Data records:
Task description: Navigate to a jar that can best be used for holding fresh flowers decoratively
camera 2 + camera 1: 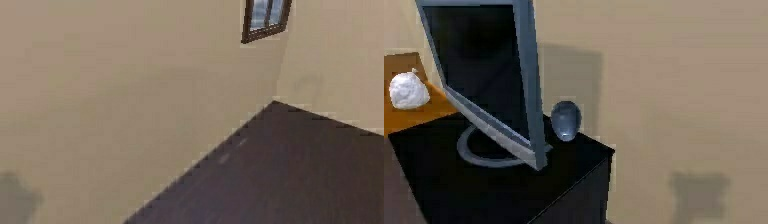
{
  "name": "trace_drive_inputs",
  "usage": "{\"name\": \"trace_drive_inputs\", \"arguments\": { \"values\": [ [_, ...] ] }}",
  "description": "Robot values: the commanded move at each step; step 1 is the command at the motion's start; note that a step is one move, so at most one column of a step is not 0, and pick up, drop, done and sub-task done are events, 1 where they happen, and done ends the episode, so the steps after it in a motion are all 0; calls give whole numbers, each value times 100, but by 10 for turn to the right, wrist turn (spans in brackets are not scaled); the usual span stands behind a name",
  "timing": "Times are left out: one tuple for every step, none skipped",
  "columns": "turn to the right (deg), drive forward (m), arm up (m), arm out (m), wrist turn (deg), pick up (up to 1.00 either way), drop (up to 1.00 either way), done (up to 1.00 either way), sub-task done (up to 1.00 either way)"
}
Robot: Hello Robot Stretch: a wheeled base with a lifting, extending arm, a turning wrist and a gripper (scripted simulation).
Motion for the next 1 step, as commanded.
{"name": "trace_drive_inputs", "arguments": {
  "values": [
    [0, 0, 0, 0, 0, 0, 0, 100, 0]
  ]
}}
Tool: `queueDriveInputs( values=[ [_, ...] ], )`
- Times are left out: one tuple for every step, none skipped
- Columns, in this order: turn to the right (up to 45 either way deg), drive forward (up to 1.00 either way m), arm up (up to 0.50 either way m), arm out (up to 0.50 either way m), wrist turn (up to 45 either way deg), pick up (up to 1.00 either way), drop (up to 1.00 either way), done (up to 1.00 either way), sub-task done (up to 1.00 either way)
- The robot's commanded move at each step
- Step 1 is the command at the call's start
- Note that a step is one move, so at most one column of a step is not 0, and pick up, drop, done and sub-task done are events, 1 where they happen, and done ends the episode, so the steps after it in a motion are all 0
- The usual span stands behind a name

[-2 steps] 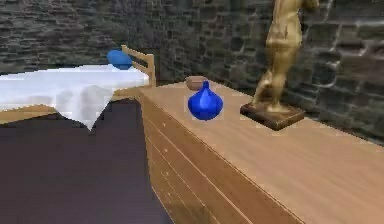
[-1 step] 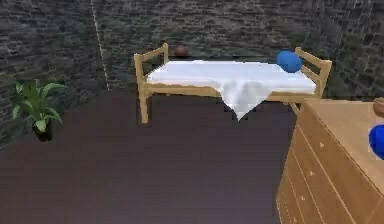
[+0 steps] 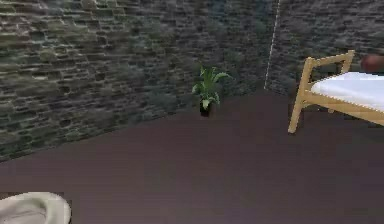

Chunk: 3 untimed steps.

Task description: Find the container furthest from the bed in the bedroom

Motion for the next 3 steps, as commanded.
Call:
queueDriveInputs(
  values=[
    [-27.0, 0.0, 0.0, 0.0, 0.0, 0.0, 0.0, 0.0, 0.0],
    [0.0, 0.15, 0.0, 0.0, 0.0, 0.0, 0.0, 0.0, 0.0],
    [45.0, 0.0, 0.0, 0.0, 0.0, 0.0, 0.0, 0.0, 0.0]
  ],
)
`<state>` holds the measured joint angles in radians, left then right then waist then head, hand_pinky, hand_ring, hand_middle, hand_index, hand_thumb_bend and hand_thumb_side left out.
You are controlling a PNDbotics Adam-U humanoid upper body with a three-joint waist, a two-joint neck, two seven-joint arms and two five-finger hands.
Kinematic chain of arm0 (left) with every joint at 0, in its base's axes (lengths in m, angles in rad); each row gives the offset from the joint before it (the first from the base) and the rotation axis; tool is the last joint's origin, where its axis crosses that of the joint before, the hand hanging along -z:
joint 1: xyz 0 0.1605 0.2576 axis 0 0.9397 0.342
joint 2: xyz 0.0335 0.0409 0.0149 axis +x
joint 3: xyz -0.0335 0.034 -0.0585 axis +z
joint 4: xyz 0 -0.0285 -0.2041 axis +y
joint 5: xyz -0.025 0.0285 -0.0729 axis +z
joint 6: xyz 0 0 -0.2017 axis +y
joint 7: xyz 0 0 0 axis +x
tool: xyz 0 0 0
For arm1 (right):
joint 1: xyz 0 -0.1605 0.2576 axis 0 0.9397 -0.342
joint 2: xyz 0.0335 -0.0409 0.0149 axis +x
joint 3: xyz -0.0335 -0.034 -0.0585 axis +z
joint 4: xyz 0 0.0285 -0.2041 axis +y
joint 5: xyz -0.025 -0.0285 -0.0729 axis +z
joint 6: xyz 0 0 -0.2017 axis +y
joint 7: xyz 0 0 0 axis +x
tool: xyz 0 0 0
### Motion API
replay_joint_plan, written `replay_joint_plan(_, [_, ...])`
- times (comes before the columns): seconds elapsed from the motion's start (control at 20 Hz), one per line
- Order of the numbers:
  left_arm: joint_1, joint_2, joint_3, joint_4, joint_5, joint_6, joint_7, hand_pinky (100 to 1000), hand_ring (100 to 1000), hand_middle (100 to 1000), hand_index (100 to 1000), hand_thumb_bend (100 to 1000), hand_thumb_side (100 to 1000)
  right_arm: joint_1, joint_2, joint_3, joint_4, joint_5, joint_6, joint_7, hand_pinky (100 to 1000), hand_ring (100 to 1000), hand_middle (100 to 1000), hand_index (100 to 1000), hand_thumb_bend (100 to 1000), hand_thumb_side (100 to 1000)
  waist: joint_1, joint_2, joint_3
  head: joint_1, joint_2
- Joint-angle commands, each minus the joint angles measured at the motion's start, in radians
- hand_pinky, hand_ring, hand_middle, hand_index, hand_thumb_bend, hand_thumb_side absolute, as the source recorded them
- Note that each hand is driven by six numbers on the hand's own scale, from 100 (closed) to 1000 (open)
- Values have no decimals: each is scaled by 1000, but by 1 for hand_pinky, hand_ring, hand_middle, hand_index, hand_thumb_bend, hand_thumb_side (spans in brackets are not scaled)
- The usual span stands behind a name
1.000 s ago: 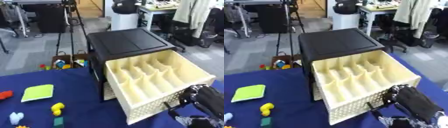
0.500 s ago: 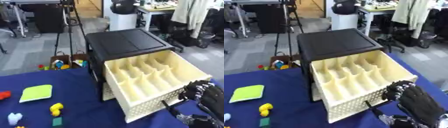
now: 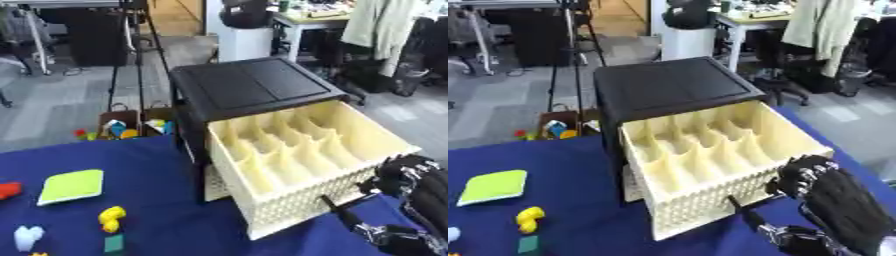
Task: Pick up objects from table and place into drawer.
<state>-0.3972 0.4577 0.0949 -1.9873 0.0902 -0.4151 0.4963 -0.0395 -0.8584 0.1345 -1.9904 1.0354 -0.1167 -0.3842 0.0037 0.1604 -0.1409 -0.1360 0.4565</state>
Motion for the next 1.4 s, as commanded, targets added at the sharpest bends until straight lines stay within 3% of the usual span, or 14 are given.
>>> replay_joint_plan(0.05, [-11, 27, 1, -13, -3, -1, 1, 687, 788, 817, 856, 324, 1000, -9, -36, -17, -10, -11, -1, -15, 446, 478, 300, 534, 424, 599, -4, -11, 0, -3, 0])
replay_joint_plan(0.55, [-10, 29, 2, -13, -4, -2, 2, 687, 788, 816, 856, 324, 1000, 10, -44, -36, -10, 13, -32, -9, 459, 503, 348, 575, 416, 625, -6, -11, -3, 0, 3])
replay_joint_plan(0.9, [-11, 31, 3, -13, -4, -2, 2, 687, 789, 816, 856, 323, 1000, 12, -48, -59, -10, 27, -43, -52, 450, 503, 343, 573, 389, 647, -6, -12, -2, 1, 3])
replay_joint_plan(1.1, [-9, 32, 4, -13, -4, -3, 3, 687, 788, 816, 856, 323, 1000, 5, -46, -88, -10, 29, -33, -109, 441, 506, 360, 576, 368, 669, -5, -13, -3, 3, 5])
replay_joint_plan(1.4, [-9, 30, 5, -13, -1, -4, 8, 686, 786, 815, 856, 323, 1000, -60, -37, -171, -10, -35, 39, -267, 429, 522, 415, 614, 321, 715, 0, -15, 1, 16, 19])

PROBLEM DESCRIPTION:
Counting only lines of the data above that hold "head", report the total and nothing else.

EXERCISE RESULT:
2